Items from a data source
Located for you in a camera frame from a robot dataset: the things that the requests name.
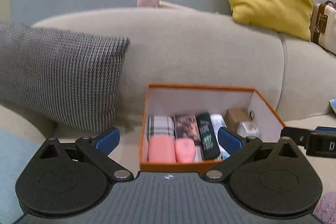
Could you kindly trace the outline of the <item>cream mini suitcase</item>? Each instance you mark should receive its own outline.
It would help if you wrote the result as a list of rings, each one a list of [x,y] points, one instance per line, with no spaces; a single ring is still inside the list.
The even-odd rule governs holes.
[[[335,2],[326,1],[314,6],[310,20],[310,41],[335,55]]]

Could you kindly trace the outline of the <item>brown cardboard box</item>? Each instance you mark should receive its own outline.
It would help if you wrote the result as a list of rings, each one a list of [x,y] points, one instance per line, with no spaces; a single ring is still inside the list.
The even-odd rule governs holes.
[[[232,132],[237,132],[241,122],[250,122],[251,120],[249,114],[243,108],[230,108],[224,116],[226,126]]]

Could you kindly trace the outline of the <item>houndstooth cushion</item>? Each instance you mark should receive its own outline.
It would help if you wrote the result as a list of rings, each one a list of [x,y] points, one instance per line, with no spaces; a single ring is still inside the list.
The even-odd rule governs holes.
[[[1,99],[86,132],[112,127],[130,40],[1,25]]]

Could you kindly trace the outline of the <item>pink fluffy toy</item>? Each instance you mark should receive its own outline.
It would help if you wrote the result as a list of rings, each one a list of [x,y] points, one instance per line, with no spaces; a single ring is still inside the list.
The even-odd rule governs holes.
[[[176,5],[162,0],[137,0],[137,7],[139,8],[164,8],[164,9],[180,9],[180,10],[194,10],[189,7]]]

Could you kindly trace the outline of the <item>dark Clear shampoo bottle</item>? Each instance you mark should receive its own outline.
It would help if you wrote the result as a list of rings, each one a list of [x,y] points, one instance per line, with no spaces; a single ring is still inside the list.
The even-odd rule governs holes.
[[[201,137],[201,155],[203,160],[215,160],[221,154],[209,113],[196,116]]]

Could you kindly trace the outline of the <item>purple fluffy blanket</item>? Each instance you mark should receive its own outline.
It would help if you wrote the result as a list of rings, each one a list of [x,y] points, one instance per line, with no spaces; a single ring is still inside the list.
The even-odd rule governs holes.
[[[328,192],[322,195],[314,210],[314,215],[323,223],[336,224],[336,192]]]

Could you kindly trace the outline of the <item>plaid round compact case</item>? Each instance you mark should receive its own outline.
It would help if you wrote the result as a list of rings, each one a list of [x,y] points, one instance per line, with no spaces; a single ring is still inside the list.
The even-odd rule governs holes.
[[[175,139],[175,126],[170,116],[150,115],[147,119],[147,139],[154,136],[166,135]]]

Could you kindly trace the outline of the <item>blue patterned cushion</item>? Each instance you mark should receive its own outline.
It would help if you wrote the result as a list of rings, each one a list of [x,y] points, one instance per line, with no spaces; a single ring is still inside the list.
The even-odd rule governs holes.
[[[332,108],[333,112],[336,114],[336,98],[331,98],[329,100],[330,107]]]

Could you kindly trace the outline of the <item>light blue cushion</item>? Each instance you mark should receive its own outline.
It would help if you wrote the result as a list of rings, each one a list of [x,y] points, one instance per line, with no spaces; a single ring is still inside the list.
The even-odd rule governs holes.
[[[40,144],[1,129],[1,223],[14,223],[23,212],[15,193],[15,183]]]

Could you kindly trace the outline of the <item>pink pump bottle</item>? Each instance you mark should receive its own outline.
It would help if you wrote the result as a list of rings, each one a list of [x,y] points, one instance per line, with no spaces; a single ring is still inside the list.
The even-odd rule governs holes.
[[[177,162],[191,163],[194,162],[196,148],[193,139],[179,138],[175,141],[175,157]]]

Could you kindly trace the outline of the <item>clear cube box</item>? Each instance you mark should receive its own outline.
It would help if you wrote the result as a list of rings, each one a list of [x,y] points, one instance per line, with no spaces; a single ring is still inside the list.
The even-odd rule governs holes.
[[[261,133],[258,127],[250,121],[240,122],[238,125],[237,134],[244,138],[247,136],[255,136],[261,139]]]

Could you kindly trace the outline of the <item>pink cylindrical bottle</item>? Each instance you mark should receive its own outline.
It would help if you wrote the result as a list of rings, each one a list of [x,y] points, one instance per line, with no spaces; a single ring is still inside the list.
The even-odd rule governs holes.
[[[165,164],[175,163],[175,140],[167,135],[152,137],[149,140],[148,161]]]

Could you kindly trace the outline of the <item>illustrated card box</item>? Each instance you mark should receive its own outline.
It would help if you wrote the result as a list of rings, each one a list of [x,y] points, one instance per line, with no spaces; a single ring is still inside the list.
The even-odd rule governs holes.
[[[175,115],[175,138],[190,138],[195,145],[200,145],[201,137],[198,130],[196,116],[194,115]]]

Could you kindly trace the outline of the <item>beige sofa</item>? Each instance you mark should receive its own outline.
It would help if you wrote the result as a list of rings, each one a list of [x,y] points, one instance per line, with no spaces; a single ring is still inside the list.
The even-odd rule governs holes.
[[[116,112],[121,143],[111,157],[134,173],[150,83],[253,87],[289,126],[335,126],[335,57],[314,43],[228,15],[173,9],[91,10],[35,26],[130,39]]]

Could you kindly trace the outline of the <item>white labelled bottle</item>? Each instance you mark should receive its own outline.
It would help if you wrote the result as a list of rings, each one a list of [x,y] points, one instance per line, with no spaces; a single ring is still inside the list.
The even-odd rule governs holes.
[[[213,129],[214,129],[214,133],[215,133],[215,136],[216,136],[216,140],[217,140],[217,143],[218,143],[218,146],[219,146],[219,149],[220,149],[220,158],[222,160],[225,160],[227,159],[230,155],[229,153],[219,144],[219,141],[218,141],[218,130],[221,128],[221,127],[226,127],[226,124],[225,124],[225,121],[223,119],[223,116],[221,114],[211,114],[210,115],[210,118],[211,118],[211,123],[213,125]]]

Try it: Transcribe exactly and only the lines from the top of the records through the line containing "Could you kindly trace the outline of the <item>houndstooth", inclusive, and do not copy the pictures.

Exercise response:
Located for you in a camera frame from a robot dataset: the things that the requests name.
Could you kindly trace the outline of the <item>cream mini suitcase</item>? Each instance you mark should receive its own outline.
It would help if you wrote the result as a list of rings, each one a list of [x,y] points, one instance per line, with no spaces; a single ring is still inside the list.
The even-odd rule governs holes.
[[[335,2],[326,1],[314,6],[310,20],[310,41],[335,55]]]

Could you kindly trace the outline of the <item>brown cardboard box</item>? Each instance you mark should receive its own outline.
It would help if you wrote the result as a list of rings, each one a list of [x,y] points, one instance per line, with no spaces; a single ring is still inside the list.
The even-odd rule governs holes.
[[[232,132],[237,132],[241,122],[250,122],[251,120],[249,114],[243,108],[230,108],[224,116],[226,126]]]

Could you kindly trace the outline of the <item>houndstooth cushion</item>? Each instance you mark should receive its own outline.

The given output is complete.